Most people fear that they are terrible parents. It is a nasty business that can bring about awful bouts of insecurity. Part of the reason for this is that there is no barometer or paycheck to act as a gauge of performance levels. You plough in and hope for the best. We want to get the basics right. We love, affirm, feed, clothe and educate our children to the best of our abilities. I may have many failings as a parent, but the one thing that was non-negotiable was to encourage my son to love reading, books and words.
I'm relieved and thrilled to say that at the age of 10, he is a voracious reader and something of a budding poet. While clasping a heaving book, much too large for his small hands, he is fond of saying readers are leaders and leaders are readers.
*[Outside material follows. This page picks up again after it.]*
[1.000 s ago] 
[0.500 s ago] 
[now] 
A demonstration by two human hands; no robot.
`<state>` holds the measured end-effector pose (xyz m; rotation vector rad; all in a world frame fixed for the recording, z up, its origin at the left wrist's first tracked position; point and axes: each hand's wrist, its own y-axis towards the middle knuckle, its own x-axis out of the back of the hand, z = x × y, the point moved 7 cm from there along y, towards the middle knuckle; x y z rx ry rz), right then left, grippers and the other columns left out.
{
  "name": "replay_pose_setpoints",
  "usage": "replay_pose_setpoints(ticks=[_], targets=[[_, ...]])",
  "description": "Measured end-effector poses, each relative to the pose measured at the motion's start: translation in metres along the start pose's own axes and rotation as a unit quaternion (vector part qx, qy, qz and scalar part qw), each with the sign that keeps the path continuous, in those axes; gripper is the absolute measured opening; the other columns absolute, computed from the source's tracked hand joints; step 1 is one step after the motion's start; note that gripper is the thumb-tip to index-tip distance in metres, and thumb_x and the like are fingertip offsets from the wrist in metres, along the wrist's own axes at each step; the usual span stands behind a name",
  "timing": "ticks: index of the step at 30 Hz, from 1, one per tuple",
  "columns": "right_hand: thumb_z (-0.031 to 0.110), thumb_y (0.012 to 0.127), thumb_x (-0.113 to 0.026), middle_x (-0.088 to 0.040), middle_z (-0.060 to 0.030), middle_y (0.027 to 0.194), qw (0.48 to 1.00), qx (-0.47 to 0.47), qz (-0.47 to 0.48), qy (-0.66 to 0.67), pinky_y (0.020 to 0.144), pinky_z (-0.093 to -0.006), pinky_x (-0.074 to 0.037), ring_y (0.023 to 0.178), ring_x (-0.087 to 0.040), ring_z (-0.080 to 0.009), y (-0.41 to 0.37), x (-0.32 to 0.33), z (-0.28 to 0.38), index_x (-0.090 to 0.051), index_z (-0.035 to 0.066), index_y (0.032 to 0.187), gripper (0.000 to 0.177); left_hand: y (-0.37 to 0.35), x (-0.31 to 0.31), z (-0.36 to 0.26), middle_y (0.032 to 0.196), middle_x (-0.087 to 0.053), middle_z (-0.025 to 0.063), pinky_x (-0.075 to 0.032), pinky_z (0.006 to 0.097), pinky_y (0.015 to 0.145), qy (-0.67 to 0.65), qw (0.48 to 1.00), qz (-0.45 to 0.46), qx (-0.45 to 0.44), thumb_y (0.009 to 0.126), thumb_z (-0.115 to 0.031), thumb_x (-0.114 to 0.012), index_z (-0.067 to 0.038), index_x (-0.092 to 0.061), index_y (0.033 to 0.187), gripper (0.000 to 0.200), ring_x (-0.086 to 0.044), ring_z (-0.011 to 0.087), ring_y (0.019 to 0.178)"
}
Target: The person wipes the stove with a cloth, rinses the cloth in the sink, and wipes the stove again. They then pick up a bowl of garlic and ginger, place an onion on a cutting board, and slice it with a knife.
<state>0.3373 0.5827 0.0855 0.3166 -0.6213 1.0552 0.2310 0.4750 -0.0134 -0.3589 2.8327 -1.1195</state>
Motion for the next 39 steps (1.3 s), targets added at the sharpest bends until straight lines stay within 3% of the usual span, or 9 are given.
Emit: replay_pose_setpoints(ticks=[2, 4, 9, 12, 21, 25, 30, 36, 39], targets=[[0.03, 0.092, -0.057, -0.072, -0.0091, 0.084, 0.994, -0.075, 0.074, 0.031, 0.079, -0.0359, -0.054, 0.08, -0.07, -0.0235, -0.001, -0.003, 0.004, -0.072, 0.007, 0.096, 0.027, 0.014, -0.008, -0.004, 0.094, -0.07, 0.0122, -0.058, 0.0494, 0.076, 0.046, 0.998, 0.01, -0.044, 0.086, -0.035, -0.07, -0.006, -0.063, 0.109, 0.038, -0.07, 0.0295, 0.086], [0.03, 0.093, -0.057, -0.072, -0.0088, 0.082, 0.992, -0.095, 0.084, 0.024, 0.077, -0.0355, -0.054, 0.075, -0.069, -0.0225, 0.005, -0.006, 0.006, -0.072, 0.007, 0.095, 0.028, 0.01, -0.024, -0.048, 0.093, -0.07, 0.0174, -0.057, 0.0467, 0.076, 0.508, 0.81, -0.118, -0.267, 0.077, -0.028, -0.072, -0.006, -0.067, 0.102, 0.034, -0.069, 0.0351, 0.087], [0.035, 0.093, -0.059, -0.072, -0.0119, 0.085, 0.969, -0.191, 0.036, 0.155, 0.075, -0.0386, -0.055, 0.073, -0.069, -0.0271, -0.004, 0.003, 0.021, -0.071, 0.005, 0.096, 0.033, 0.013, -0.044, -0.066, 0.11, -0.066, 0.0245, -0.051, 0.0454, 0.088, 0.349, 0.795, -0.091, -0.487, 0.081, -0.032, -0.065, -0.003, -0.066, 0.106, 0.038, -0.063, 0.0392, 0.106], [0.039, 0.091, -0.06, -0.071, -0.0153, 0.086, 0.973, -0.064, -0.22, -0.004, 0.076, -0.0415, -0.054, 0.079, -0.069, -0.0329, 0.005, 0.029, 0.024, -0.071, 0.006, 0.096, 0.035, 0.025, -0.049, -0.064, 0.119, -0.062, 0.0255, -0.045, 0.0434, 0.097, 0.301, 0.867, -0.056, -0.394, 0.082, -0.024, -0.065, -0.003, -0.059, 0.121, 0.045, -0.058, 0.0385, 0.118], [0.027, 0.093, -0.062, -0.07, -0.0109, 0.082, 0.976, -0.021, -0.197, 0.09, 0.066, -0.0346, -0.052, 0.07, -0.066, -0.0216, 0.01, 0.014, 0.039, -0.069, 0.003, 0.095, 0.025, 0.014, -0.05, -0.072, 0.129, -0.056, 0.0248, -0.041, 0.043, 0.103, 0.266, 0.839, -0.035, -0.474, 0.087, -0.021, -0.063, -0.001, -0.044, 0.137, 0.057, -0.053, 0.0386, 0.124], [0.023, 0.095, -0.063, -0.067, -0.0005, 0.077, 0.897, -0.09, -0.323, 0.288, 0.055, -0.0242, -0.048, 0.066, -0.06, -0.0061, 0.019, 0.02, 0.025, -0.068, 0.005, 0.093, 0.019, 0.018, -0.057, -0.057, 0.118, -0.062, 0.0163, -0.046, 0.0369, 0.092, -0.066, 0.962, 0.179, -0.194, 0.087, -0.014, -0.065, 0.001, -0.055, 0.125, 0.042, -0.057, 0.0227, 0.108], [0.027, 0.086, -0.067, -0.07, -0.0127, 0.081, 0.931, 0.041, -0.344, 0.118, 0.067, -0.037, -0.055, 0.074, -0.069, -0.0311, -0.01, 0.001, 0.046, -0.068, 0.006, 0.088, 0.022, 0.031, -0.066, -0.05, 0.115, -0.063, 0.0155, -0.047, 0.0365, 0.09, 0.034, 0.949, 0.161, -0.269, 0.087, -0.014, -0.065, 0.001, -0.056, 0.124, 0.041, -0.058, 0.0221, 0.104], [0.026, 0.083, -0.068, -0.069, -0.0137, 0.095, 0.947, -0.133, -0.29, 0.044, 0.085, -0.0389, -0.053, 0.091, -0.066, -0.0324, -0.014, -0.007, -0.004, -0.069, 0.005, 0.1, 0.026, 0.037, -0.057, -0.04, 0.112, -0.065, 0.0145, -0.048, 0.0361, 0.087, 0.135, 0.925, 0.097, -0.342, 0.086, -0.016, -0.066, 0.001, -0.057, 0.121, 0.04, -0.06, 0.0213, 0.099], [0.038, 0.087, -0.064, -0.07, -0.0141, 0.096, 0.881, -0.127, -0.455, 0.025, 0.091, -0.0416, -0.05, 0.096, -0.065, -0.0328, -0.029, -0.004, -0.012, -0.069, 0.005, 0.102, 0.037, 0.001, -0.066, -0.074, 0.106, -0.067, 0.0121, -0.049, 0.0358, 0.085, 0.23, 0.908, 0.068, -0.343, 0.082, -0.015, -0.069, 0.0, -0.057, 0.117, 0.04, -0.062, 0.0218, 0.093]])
And I smile.
The second thing I managed to do, by virtue of the public profile that a career in broadcasting has afforded me, was give my son the opportunity to meet one of the greatest leaders of our lifetime. I was master of ceremonies at an event for The Mandela Rhodes Foundation in 2008, to celebrate talented and brilliant young South Africans who had benefitted from study-abroad programmes through the partnership of the foundation and Unilever. The organisers had scheduled a lunch ahead of the evening function where the former president would meet the alumni. True to his insistence on and passion for education, Mandela was going to step out of retirement for a few hours to interact with and congratulate the scholars of the past 10 years. And one of the organisers asked if I'd like to attend the luncheon.
I'd met Nelson Mandela numerous times as a young reporter, when he was president. He chided me at one such encounter, telling me at a press conference that I was too pretty and too young to ask the King of Lesotho Letsie III awkward questions about South Africa's embarrassing military excursion there. Mandela had requested at the start of the briefing that we pose questions to him rather than the monarch, who was visibly upset about South Africa's military misadventures. Ever the strategist and diplomat, it was clear that whatever the king said would upset any delicate detente Madiba was trying to negotiate.
Ten years had passed since that encounter, but I jumped at an opportunity I thought would mean the world to my five-year-old son. My hope was that he would reflect on this seminal moment in his later years and that it would inspire him to live by the ideals of so towering a leader. When morning came, I told my son that he would meet Mandela and that he was an incredibly lucky little boy. At the time he only knew of him as the "Tatomkhulu who was once our president". I tried to explain as best one can to a five-year-old that he was much more than that, and encouraged him to be confident and not shy should Mandela speak to him.
The room was full of spruced up and tittering Rhodes scholars who were equally excited to meet their benefactor and hero. We were asked to stand in the front row so Madiba could see my son. We need not have worried because he walked into the room, took one look at my little boy and his face lit up and he smiled with all his teeth. I started crying. He broke all protocol and shook off his security detail and made a beeline for him. His booming, warm voice filled the room, "Hello young man, how are you?"
"I'm fine, thanks sir. How are you?" the little tyke responded.
"What is your name?" And he gave it in a loud, confident, assured voice beyond his years, just as we had rehearsed. Madiba recognised his surname and told him he must be from Butterworth. "I went to school with a Bikitsha chap". He went on, by which time my little one was at a loss as to what to say. Through bleary eyes, I nodded in agreement, that that chap was indeed my grandfather. Mandela shook hands with my son, smiling all the while, and then made his way back to the podium. The rest of the event went by in a blur.
Every now and again, my son asks me to take out the photographs from that day and tell him this story. He is immensely proud of that encounter. And I hope it will always be a reminder to him of the man's humility, kindness, patience and leadership. Enkosi Tata.